The Dow Jones Industrial Average (DIA  ) broke the longest Bull Market in history on March 11, entering what is called a 'Bear Market'. The Bull Market started in March 2009 after the fallout of the 2008 financial crisis. On Thursday, March 12, the S&P 500 Index (SPY  ), also fell into Bear Market territory, as the stock market experienced its steepest crash since Black Monday in 1987. The U.S. stock market closed its worst week since the 2008 financial crisis because of investor panic surrounding the COVID-19 outbreak and the falling oil prices from the disagreement between Saudi Arabia and Russia.

What is a Bear Market?

A Bear Market is a term used for when securities like stocks or market indices fall 20% or more from their recent highs due to negative investor sentiment. Although the term Bear Market is mostly used to describe declined in an overall market, individual stock can be considered to be in a Bear Market is they decline over 20% over for two or more months.

Bear Markets get their name from the way a bear hunts. Bears will attack their prey in a downward swiping motion; indices enter Bear Market territory by steeply declining downward. Conversely, a Bull Market gets its name by the way bulls attack their prey upward with their horns.

What Causes a Bear Market?

A Bear Market is usually caused by a weak or slowing economy. Signs of a slowing economy include low disposable income rates, drop in business profits and increased unemployment rates. Bear Markets arise when investors no longer feel confident in the market or the future economy, thus triggering major sell-offs like the ones seen this week.

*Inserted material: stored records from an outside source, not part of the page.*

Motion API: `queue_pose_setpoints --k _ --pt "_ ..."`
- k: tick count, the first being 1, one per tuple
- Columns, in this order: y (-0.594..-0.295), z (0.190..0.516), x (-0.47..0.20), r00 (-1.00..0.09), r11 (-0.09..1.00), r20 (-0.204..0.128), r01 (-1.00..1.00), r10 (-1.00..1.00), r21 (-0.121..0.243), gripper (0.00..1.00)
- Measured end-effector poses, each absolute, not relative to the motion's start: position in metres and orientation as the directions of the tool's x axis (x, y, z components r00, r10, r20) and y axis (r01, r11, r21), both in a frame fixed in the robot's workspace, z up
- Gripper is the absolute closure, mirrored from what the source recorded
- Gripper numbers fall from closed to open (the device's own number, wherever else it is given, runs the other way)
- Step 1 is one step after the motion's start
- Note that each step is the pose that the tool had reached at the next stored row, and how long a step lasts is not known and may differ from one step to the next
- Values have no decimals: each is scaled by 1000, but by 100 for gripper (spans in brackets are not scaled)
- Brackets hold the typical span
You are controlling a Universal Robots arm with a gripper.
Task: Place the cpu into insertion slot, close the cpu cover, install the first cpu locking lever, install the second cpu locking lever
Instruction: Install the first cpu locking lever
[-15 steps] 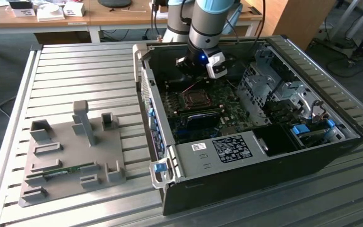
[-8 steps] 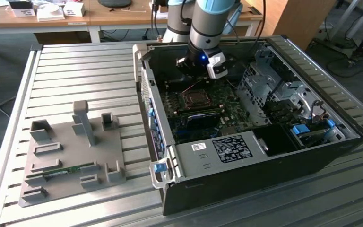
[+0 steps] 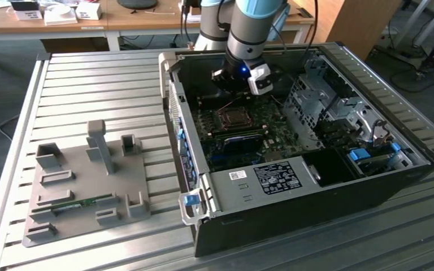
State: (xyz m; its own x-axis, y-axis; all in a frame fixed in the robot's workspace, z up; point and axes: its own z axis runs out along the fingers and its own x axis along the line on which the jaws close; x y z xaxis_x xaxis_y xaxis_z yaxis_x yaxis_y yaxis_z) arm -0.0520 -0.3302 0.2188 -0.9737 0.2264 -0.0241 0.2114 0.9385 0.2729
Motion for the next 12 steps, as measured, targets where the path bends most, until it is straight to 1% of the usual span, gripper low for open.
queue_pose_setpoints --k 12 --pt "-330 215 -49 -974 939 -24 212 226 273 89"
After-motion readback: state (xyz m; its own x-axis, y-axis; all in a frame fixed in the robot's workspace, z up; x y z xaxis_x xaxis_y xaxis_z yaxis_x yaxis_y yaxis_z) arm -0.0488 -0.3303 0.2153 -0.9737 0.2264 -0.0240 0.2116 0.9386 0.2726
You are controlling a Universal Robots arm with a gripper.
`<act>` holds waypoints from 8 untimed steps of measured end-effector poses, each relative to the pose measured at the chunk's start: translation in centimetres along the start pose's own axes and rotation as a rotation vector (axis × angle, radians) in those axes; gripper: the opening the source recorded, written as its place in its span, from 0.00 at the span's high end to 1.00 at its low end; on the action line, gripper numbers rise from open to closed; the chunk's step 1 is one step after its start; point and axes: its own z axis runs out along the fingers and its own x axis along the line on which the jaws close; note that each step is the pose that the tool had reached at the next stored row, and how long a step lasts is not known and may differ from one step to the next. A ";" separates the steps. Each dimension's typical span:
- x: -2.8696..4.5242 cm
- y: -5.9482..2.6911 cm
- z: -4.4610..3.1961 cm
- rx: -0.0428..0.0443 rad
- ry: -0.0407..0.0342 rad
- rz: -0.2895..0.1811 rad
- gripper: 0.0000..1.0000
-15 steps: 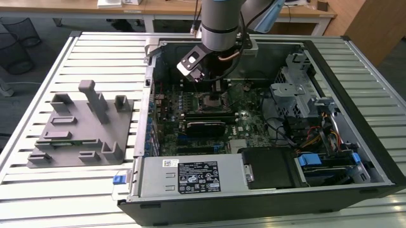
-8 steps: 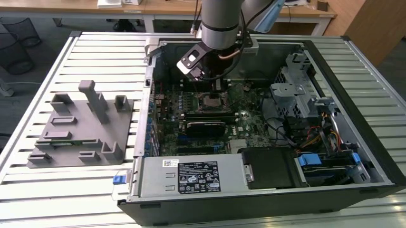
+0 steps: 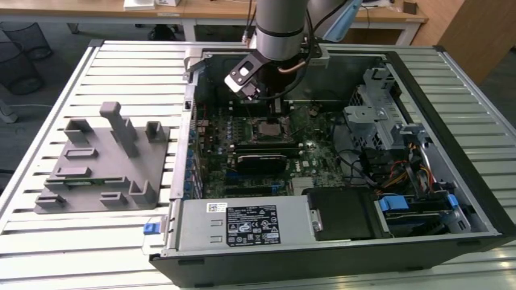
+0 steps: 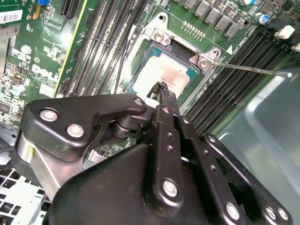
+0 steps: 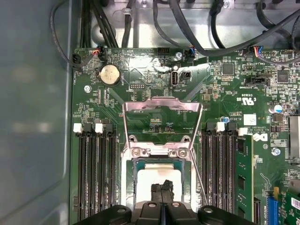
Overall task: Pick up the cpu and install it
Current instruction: 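Place the cpu into insertion slot, then close the cpu cover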
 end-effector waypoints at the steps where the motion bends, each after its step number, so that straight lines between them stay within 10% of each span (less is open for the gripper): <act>1: 0.00 0.00 -0.06 0.0000 0.0000 0.000 0.89; 8: 0.00 0.02 -0.61 0.0000 0.0000 0.000 0.89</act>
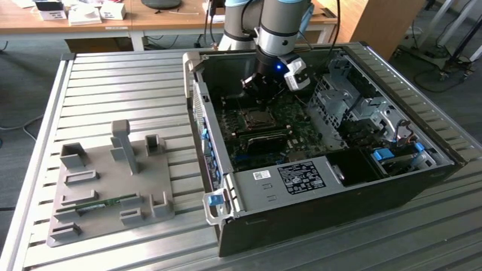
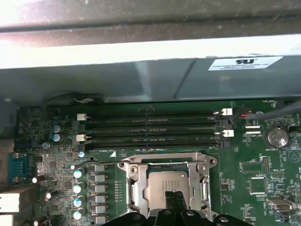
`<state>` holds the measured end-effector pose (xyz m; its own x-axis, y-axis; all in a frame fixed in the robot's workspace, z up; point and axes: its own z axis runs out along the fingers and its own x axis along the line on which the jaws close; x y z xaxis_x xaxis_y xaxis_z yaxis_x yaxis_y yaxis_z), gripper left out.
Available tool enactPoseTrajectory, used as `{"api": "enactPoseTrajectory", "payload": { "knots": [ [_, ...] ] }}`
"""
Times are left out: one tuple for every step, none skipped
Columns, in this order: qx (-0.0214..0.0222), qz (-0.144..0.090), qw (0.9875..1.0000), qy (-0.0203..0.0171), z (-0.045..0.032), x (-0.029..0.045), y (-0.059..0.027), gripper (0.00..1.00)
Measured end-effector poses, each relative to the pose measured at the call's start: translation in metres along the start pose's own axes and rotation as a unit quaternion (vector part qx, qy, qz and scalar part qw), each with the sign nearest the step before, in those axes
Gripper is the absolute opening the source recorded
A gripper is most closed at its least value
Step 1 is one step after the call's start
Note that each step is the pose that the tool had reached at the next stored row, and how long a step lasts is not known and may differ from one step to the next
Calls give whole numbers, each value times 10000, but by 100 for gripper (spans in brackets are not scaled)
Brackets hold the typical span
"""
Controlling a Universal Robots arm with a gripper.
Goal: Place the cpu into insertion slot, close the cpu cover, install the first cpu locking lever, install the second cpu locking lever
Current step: 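Close the cpu cover, then install the first cpu locking lever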
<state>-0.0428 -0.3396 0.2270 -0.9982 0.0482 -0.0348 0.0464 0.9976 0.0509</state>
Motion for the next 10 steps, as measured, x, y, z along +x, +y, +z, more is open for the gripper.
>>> {"api": "enactPoseTrajectory", "payload": {
  "knots": [
    [0,0,10000,0,0,0,0,11],
    [2,0,10000,0,0,0,0,11],
    [8,0,10000,-1,1,-1,1,11],
    [32,-1,10000,-1,0,-1,1,11],
    [48,-1,10000,-2,0,-1,1,11],
    [52,-2,10000,-2,0,-1,0,11],
    [52,-3,10000,-2,-1,-1,0,11],
    [53,-2,10000,-2,0,-1,0,11],
    [54,-2,10000,-2,0,-4,0,11],
    [53,-2,10000,-2,0,-7,1,11]
  ]
}}
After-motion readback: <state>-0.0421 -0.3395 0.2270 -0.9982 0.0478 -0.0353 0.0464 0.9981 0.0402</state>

What are the Types of Bear Markets?

Bear Markets are categorized two ways: cyclical or secular. Cyclical Bear Markets can last anywhere from a few weeks to a couple of years and usually end from a large Bull Market rally. On the other hand, Secular Bear Markets can last for decades. Bear Markets are considered secular when market gains are not sustained and indices have a below average rate of return for a sustained period of time.

How do I Trade During Bear Markets?

While Market Corrections usually seem like a great time to start investing due to the usual lower share prices, Bear Markets are hard to enter for it is impossible to judge where the market's bottom, or the end of the decline, will be. However, there are ways in which investors can still make high returns during a Bear Market. A popular, but very risky, technique is short selling stocks, which is essentially borrowing shares at one price and selling them back at a lower price when the market declines, thus making a small profit. But investor beware, for this method can cause heavy losses during market volatility due to the wild swings a market can take. For a less risker trade, look for Inverse or Bear ETFs, which are designed to change in value opposite of the security they track and increase during Bear Markets.